Information provided:
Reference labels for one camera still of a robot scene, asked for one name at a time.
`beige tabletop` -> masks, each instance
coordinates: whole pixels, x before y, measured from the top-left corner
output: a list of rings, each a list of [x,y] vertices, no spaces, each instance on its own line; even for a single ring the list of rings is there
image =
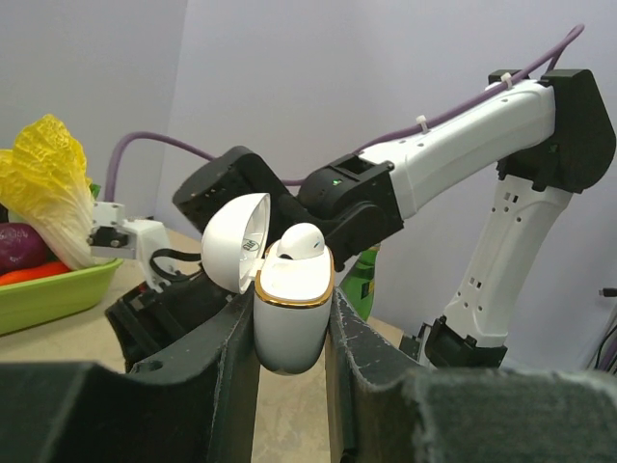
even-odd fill
[[[198,252],[200,244],[170,231],[174,249]],[[186,272],[193,267],[188,264]],[[0,362],[97,360],[123,371],[124,360],[104,311],[143,280],[134,261],[118,269],[103,301],[67,318],[0,337]],[[369,323],[398,345],[402,332],[375,318]],[[262,368],[255,418],[253,461],[329,463],[324,356],[298,376],[278,376]]]

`earbud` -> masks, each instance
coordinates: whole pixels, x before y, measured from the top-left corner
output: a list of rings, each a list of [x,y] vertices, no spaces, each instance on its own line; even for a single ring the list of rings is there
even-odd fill
[[[325,247],[321,230],[313,224],[297,224],[282,234],[277,255],[283,259],[310,259],[321,256]]]

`logo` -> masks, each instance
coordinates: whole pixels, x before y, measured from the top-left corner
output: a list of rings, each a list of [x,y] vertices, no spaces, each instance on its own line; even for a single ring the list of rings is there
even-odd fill
[[[259,249],[259,243],[251,239],[245,239],[244,242],[242,243],[242,249],[244,249],[245,251],[254,252],[257,249]]]

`white wall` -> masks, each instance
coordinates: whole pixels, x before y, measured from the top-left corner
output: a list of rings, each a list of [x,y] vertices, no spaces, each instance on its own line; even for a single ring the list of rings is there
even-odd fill
[[[281,177],[300,177],[481,91],[489,72],[526,65],[578,22],[587,30],[560,66],[594,70],[615,121],[616,14],[610,0],[190,0],[169,133],[215,154],[246,145]],[[171,196],[200,164],[166,150],[156,215],[184,232]],[[593,350],[611,309],[597,289],[617,282],[616,176],[614,165],[551,231],[523,288],[510,362],[577,368]],[[384,244],[377,316],[414,333],[441,313],[495,186],[494,168],[478,173]]]
[[[186,0],[2,2],[0,146],[53,113],[82,142],[89,175],[103,183],[122,135],[167,131],[185,9]],[[138,142],[127,153],[118,198],[130,212],[150,215],[163,147]]]

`green plastic bowl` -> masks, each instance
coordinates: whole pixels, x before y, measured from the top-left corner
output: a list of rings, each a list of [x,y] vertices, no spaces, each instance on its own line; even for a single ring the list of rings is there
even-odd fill
[[[121,259],[104,265],[0,286],[0,335],[91,309],[114,278]]]

Task instructions: Give the data again exactly as written, with all pictures left out.

Written response:
Reference labels for one camera still of a robot scene, asked for one name at a time.
`beige tabletop` -> masks, each instance
coordinates: whole pixels, x before y, measured from the top-left corner
output: a list of rings, each a list of [x,y] vertices, no spaces, each instance on its own line; even for a single ring the list of rings is there
image =
even-odd fill
[[[198,252],[200,244],[170,231],[174,249]],[[186,272],[193,267],[188,264]],[[0,362],[97,360],[123,371],[124,360],[104,311],[143,280],[134,261],[118,269],[103,301],[67,318],[0,337]],[[369,323],[398,345],[402,332],[375,318]],[[262,368],[255,418],[253,461],[329,463],[324,356],[298,376],[278,376]]]

`earbud` -> masks, each instance
coordinates: whole pixels, x before y, measured from the top-left corner
output: a list of rings, each a list of [x,y] vertices, no spaces, each instance on its own line; even for a single ring the list of rings is there
even-odd fill
[[[325,247],[321,230],[313,224],[297,224],[282,234],[277,255],[283,259],[310,259],[321,256]]]

`logo` -> masks, each instance
coordinates: whole pixels, x before y, measured from the top-left corner
output: a list of rings, each a list of [x,y] vertices, no spaces, each instance on its own line; even for a single ring the list of rings is there
even-odd fill
[[[259,249],[259,243],[251,239],[245,239],[244,242],[242,243],[242,249],[244,249],[245,251],[254,252],[257,249]]]

`white wall` -> masks, each instance
coordinates: whole pixels, x before y, measured from the top-left corner
output: a list of rings, each a list of [x,y] vertices, no spaces, each instance on its own line; even for a single ring the list of rings is there
even-odd fill
[[[281,177],[300,177],[481,91],[489,72],[526,65],[578,22],[587,30],[560,66],[594,70],[615,121],[616,14],[610,0],[190,0],[169,133],[215,154],[246,145]],[[171,196],[200,164],[166,150],[156,215],[184,232]],[[593,350],[611,309],[597,289],[617,282],[616,176],[614,165],[551,231],[523,288],[510,362],[577,368]],[[384,244],[377,316],[414,333],[441,313],[495,186],[494,168],[478,173]]]
[[[186,0],[2,2],[0,146],[53,113],[82,142],[89,175],[103,183],[122,135],[167,131],[185,9]],[[138,142],[127,153],[118,198],[130,212],[150,215],[163,147]]]

`green plastic bowl` -> masks, each instance
coordinates: whole pixels, x before y, measured from the top-left corner
output: a list of rings, each a list of [x,y] vertices, no spaces, each instance on its own line; even for a single ring the list of rings is there
even-odd fill
[[[121,259],[104,265],[0,286],[0,335],[91,309],[114,278]]]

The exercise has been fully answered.